Once the line holding "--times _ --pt" is written out, stop; begin at the first line of the material below and retype exactly, dropping pictures.

| Data for this exercise |
= Beginning of Section =

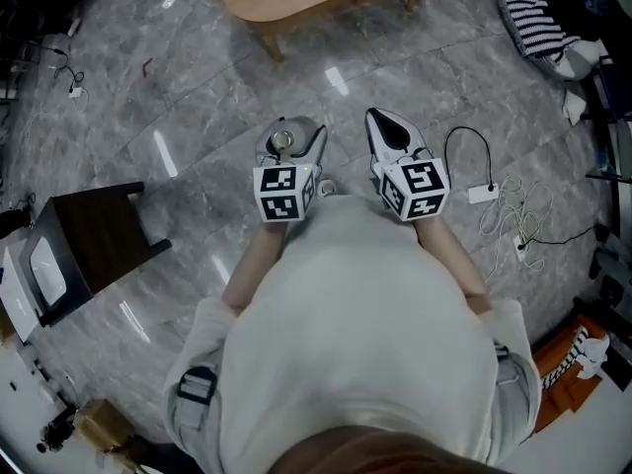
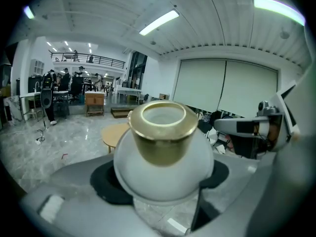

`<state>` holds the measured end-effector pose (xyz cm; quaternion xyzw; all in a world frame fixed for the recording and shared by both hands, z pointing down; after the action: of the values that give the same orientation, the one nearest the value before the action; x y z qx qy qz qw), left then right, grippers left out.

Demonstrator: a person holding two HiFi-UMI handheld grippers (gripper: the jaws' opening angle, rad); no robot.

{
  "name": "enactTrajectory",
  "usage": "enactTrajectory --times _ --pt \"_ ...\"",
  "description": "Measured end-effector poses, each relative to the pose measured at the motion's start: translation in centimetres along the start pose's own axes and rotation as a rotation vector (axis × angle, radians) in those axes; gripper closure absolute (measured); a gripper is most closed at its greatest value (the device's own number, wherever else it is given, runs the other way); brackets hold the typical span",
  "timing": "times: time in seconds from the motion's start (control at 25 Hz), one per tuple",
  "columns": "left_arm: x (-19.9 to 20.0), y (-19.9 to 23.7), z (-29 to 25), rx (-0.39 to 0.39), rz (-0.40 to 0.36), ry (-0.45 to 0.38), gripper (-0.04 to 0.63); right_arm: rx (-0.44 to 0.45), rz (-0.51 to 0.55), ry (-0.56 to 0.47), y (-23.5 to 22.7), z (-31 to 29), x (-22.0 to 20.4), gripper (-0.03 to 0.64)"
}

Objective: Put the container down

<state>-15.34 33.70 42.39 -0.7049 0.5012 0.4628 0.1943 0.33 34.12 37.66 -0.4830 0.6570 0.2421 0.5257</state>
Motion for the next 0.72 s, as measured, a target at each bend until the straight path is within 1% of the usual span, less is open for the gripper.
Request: enactTrajectory --times 0.24,0.36,0.48,0.72 --pt "0.0 2.0 0.5 -0.022 -0.011 0.006 0.245 -0.044 -0.011 -0.015 1.3 -0.9 0.1 0.615" --pt "0.1 2.7 0.5 -0.03 -0.021 0.009 0.245 -0.045 0.0 -0.013 2.1 -1.3 0.1 0.615" --pt "0.3 3.6 0.6 -0.033 -0.015 0.009 0.245 -0.038 0.014 -0.001 2.7 -1.9 0.2 0.615" --pt "0.8 4.6 -0.4 -0.026 -0.004 0.008 0.245 -0.04 -0.003 0.005 2.1 -3.3 0.2 0.615"
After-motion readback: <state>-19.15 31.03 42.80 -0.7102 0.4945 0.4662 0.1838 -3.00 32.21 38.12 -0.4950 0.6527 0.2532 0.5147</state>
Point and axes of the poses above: the fingertips, and each gripper's own axes: z backward along the fingers, y to its left, x out of its top, the point moved 4 cm from there along z, backward along the fingers, and after that the axes turned 1 degree about -x, right-handed, at the moved point
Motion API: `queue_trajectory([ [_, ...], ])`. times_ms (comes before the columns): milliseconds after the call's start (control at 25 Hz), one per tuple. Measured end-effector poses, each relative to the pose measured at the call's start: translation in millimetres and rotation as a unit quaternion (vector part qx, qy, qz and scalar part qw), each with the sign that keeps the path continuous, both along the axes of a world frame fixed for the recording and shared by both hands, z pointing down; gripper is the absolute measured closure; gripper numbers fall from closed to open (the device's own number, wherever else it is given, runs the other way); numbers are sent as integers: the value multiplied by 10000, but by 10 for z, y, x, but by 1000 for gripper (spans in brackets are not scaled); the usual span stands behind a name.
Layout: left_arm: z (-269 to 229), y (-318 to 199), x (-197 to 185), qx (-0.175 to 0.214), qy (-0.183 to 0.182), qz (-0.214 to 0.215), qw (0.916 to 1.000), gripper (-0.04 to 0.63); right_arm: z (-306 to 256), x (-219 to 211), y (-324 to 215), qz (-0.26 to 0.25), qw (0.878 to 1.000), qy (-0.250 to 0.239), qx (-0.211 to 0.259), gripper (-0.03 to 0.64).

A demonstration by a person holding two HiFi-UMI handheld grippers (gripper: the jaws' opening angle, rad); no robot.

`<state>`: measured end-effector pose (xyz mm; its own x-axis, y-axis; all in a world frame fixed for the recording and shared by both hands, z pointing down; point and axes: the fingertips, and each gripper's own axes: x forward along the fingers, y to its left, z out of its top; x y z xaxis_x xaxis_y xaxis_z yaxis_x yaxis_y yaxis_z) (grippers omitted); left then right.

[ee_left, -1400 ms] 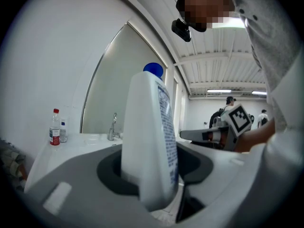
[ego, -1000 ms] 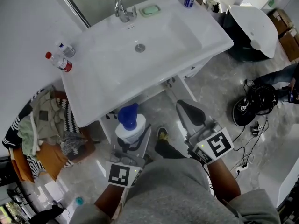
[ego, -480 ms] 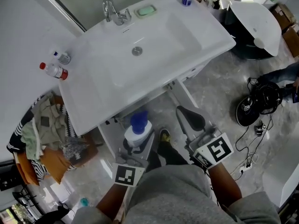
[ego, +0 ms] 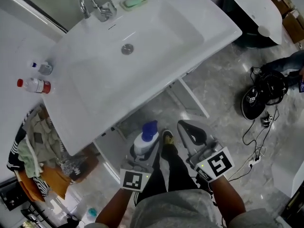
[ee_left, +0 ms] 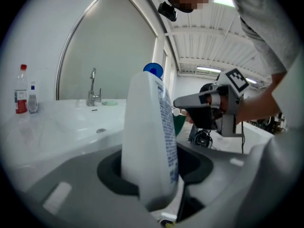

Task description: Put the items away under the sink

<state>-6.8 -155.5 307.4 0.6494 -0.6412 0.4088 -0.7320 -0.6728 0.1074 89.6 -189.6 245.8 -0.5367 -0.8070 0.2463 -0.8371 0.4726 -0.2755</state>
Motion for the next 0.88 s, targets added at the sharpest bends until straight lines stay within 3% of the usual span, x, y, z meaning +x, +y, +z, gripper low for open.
queue_trajectory([
  [400, 1296, 60, 17, -560, -78, 137, 9983, 382, 975, -104, 61, 326, 9994, -78, -58, 617],
  [600, 1740, 25, -8, -476, -58, -1, 9988, 382, 1413, -135, 34, 541, 9984, 35, -143, 617],
  [880, 2212, -26, -222, -244, -394, -834, 9954, 382, 2223, -254, 8, 445, 9978, 227, -442, 617],
])
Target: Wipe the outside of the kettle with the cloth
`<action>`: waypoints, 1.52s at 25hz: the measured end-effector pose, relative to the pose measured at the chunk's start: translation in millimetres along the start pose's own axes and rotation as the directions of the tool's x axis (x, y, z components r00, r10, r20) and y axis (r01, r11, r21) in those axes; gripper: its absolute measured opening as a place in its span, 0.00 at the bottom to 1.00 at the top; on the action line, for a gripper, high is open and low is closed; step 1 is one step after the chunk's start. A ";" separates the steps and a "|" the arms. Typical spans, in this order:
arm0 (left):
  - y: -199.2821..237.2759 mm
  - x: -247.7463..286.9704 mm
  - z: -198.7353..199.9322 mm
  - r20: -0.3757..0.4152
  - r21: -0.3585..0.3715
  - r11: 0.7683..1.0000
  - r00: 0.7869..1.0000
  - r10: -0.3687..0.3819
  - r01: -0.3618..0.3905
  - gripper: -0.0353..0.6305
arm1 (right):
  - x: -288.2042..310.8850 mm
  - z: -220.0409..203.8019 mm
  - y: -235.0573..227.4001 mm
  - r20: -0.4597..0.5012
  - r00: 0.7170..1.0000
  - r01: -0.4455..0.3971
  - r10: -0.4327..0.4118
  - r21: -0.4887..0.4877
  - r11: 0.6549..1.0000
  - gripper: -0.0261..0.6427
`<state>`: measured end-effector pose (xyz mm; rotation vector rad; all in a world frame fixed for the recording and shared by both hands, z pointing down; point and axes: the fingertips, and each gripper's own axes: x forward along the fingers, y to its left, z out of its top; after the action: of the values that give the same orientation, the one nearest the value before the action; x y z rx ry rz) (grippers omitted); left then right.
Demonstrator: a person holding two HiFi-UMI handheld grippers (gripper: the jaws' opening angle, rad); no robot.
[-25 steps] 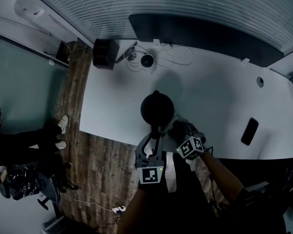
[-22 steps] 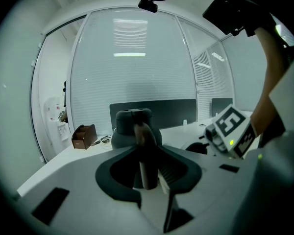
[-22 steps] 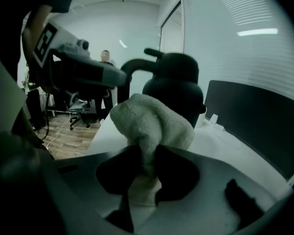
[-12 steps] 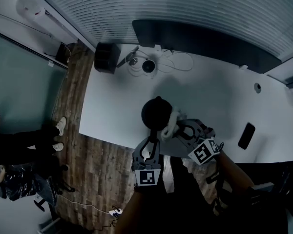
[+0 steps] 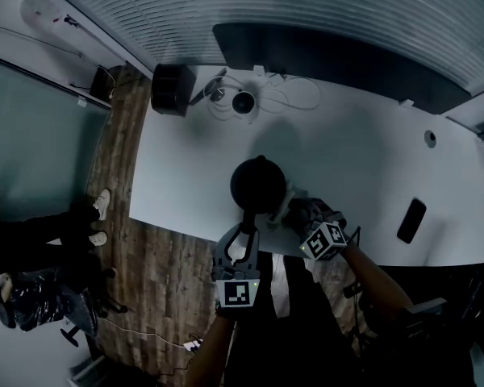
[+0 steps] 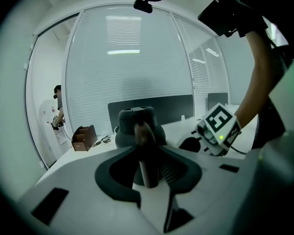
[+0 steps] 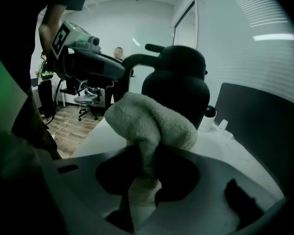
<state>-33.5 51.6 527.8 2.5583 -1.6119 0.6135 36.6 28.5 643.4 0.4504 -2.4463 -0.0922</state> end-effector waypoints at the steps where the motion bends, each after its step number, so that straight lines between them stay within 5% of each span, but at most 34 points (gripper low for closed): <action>1: 0.0 0.5 -0.1 0.004 -0.006 1.000 1.000 0.002 -0.002 0.23 | 5.0 -5.7 2.7 -0.016 1.000 -0.008 0.008 0.000 1.000 0.18; 5: -0.4 0.3 -0.7 0.009 -0.005 1.000 1.000 0.001 -0.001 0.23 | -3.4 -0.1 5.0 -0.003 1.000 -0.020 0.020 0.010 1.000 0.18; 10: -0.7 -1.7 -3.3 -0.012 -0.003 1.000 1.000 -0.016 0.015 0.23 | -83.0 79.9 -20.8 0.183 0.982 0.058 -0.047 -0.055 0.997 0.18; 13: 1.3 -1.6 -0.5 0.012 -0.006 1.000 1.000 -0.007 0.007 0.23 | -87.3 104.0 -40.0 0.206 0.978 0.070 -0.044 -0.118 0.991 0.18; 17: 0.8 -2.4 -1.9 -0.010 -0.027 1.000 1.000 -0.007 0.007 0.23 | -61.6 91.8 -44.8 0.203 0.979 0.003 0.020 -0.112 0.994 0.18; 22: 5.3 -1.0 1.8 0.013 0.005 1.000 1.000 -0.010 0.010 0.23 | -60.3 84.1 -44.1 0.256 0.967 0.016 -0.005 -0.042 0.999 0.18; 32: 11.0 -0.5 -5.0 -0.026 0.043 0.999 0.999 -0.029 0.030 0.23 | 8.2 -10.0 -5.6 -0.014 0.999 -0.031 0.031 0.003 1.000 0.18; 38: 11.4 -3.0 -7.1 -0.034 0.064 0.996 0.998 -0.055 0.057 0.23 | -33.4 16.3 -11.7 0.074 0.997 -0.030 0.030 -0.003 1.000 0.18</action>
<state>-46.7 50.8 531.4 2.6144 -1.5295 0.7094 54.7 28.2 608.9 0.4159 -2.5245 -0.1001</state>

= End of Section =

| Answer for this exercise |
`<state>` holds the measured end-effector pose (xyz cm; quaternion xyzw; all in a world frame fixed for the recording and shared by both hands, z pointing down; after the action: of the values that give the same orientation, the one nearest the value before the action; x y z qx qy qz qw), left then right, grippers left out.

Demonstrator: a person holding two HiFi-UMI handheld grippers (gripper: the jaws' opening angle, rad); no robot.

{
  "name": "enactTrajectory",
  "usage": "enactTrajectory --times _ --pt \"_ ...\"",

Thus the exercise is complete.